Das Schlachtfeld nach der Niederlage. – Don Roderich's Schicksal.

Am Morgen nach der Schlacht ritt der arabische Heerführer, Tarek Ben Zejad, über dieses blutige Gefild am Guadalate, das mit den Trümmern jener glänzenden Schaaren bedeckt war, welche vor so kurzer Zeit noch wie ein prachtvoller Festprunk die Ufer des Flusses entlang gezogen waren. Da lagen Mauren und Christen, Rosse und Reiter, von klaffenden Wunden entstellt; und der Fluß, noch geröthet vom Blute, war mit den Leichen der Erschlagenen bedeckt. Der wilde Araber glich dem Wolfe, der durch die Hürde streift, welche er verheert hat. Wohin er schaute, schwelgte sein Auge in der Zerstörung des Landes, in den Trümmern des stolzen Spaniens.
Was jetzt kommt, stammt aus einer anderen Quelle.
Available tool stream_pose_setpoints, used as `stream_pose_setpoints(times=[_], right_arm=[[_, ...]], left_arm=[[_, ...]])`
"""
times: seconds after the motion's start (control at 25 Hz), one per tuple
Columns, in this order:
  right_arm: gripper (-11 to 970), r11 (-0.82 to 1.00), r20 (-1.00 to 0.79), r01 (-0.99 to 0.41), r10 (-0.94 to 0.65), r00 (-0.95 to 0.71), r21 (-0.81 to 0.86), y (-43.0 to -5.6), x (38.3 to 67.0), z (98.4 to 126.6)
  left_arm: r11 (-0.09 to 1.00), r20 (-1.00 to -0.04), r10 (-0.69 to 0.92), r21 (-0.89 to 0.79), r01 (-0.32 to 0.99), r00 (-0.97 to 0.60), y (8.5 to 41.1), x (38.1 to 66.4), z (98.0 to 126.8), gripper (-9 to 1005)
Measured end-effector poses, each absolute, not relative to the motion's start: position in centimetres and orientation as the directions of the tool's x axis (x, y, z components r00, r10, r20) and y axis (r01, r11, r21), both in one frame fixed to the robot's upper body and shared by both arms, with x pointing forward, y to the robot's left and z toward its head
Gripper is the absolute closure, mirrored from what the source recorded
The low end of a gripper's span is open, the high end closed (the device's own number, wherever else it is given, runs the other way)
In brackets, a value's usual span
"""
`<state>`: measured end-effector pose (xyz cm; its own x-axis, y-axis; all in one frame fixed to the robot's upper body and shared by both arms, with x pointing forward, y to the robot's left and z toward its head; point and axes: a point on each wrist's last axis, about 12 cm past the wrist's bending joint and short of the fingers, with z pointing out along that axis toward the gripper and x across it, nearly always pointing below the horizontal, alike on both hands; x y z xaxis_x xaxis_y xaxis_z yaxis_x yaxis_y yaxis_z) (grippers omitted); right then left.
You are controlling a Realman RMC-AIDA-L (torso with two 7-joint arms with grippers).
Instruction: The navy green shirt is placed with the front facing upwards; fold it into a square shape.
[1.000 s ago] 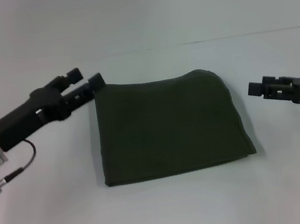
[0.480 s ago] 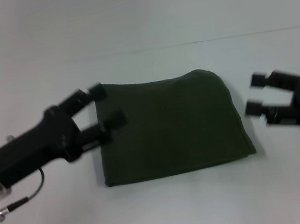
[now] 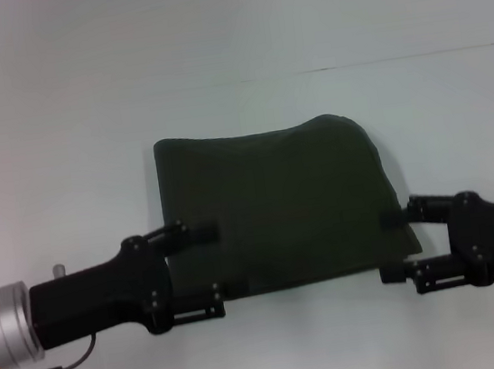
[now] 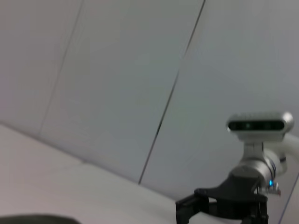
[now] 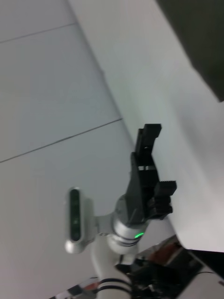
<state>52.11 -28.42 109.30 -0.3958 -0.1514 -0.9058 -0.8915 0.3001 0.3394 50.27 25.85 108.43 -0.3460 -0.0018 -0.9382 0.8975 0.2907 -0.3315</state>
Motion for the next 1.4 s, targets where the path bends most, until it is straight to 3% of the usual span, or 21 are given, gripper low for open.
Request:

Da lag die Blüthe der jungen Ritterschaft, zerstümmelt und zermalmt, da die Kraft der Landbewohnerschaft in den Staub hingestreckt. Der gothische Edle lag vermischt mit seinen Vasallen; der Bauer mit dem Fürsten; jeder Rang und jede Würde waren in einem gemeinschaftlichen Blutbad vereinigt.

Nachdem Tarek das Schlachtfeld in Augenschein genommen hatte, ließ er die Waffen der Erschlagenen und die Beute des Lagers vor sich bringen. Es war ein unermeßlicher Schatz. Man sah hier schwere Ketten und seltenen Schmuck von Gold, Perlen und reichen Edelsteinen, prachtvolle seidene und Brocatgewänder, und viele andere Gegenstände des Prunks und des Luxus, in welchen sich die gothischen Edeln während der letzten Zeit ihrer Entartung gefallen hatten. Auch unermeßliche Summen Geldes wurden gefunden, welche Roderich zur Bestreitung der Ausgaben des Kriegs mitgebracht hatte.

Tarek befahl nun, die Leichen der moslemitischen Krieger zur Erde zu bestatten. Die der Christen wurden in großen Haufen auf einander gelegt, große Holzstöße errichtet, und sie darauf verbrannt. Die Flammen dieser Holzstöße stiegen hoch in die Luft und wurden während der Nacht in weiter Ferne gesehen; und als die Christen sie von den benachbarten Bergen sahen, zerschlugen sie sich die Brust und zerrauften sich das Haar und weinten über ihnen, wie über den Leichenfeuern ihres Vaterlandes.

Das Blutbad, welches dieser Kampf veranlaßte, steckte die Luft an und verpestete sie zwei ganze Monate lang, und mehr als vierzig Jahre hindurch sah man Gebeine auf dem Schlachtfelde aufgehäuft; ja, es waren Jahrhunderte dahin und entschwunden, da fanden die Landleute, wenn sie den Boden umgruben, noch Bruchstücke von gothischen Panzern und Helmen und maurische Säbel – die Ueberbleibsel jener schrecklichen Schlacht.

Drei Tage hindurch verfolgten die arabischen Reiter die flüchtigen Christen und jagten sie über die Gefilde ihres Vaterlandes, so daß nur ein kleiner Theil jenes mächtigen Heeres davon kam, um in der Heimath die Geschichte ihres Unglücks zu erzählen.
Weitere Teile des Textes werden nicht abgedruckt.